__WORK INSTRUCTION__.
Starting at the first line, copy the data below through to the end, exactly.

__SUPPLIED DATA__.
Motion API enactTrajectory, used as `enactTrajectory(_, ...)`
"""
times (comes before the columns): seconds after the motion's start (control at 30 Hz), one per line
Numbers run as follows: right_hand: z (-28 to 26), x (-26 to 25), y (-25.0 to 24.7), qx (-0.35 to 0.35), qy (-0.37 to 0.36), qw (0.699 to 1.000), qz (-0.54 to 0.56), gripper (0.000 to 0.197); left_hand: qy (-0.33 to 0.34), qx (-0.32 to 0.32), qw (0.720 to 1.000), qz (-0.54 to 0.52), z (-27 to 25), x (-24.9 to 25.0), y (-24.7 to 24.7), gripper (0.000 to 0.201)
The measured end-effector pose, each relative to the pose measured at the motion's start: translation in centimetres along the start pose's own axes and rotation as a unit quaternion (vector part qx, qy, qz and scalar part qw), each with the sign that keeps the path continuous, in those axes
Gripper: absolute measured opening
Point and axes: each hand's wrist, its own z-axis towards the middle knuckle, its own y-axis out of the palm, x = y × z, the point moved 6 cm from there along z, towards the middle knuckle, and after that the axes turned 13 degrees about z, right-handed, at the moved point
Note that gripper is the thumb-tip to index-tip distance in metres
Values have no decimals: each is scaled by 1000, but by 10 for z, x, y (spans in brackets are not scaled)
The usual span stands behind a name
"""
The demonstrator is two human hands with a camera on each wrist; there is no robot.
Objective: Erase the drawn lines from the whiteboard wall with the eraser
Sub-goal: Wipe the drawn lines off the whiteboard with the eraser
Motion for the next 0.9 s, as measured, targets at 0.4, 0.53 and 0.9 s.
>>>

__THE ANSWER__.
Motion API enactTrajectory, used as `enactTrajectory(_, ...)`
"""
times (comes before the columns): seconds after the motion's start (control at 30 Hz), one per line
Numbers run as follows: right_hand: z (-28 to 26), x (-26 to 25), y (-25.0 to 24.7), qx (-0.35 to 0.35), qy (-0.37 to 0.36), qw (0.699 to 1.000), qz (-0.54 to 0.56), gripper (0.000 to 0.197); left_hand: qy (-0.33 to 0.34), qx (-0.32 to 0.32), qw (0.720 to 1.000), qz (-0.54 to 0.52), z (-27 to 25), x (-24.9 to 25.0), y (-24.7 to 24.7), gripper (0.000 to 0.201)
The measured end-effector pose, each relative to the pose measured at the motion's start: translation in centimetres along the start pose's own axes and rotation as a unit quaternion (vector part qx, qy, qz and scalar part qw), each with the sign that keeps the path continuous, in those axes
Gripper: absolute measured opening
Point and axes: each hand's wrist, its own z-axis towards the middle knuckle, its own y-axis out of the palm, x = y × z, the point moved 6 cm from there along z, towards the middle knuckle, and after that the axes turned 13 degrees about z, right-handed, at the moved point
Note that gripper is the thumb-tip to index-tip distance in metres
Values have no decimals: each is scaled by 1000, but by 10 for z, x, y (spans in brackets are not scaled)
The usual span stands behind a name
"""
The demonstrator is two human hands with a camera on each wrist; there is no robot.
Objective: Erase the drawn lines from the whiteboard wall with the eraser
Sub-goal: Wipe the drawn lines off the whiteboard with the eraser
Motion for the next 0.9 s, as measured, targets at 0.4, 0.53 and 0.9 s.
>>>

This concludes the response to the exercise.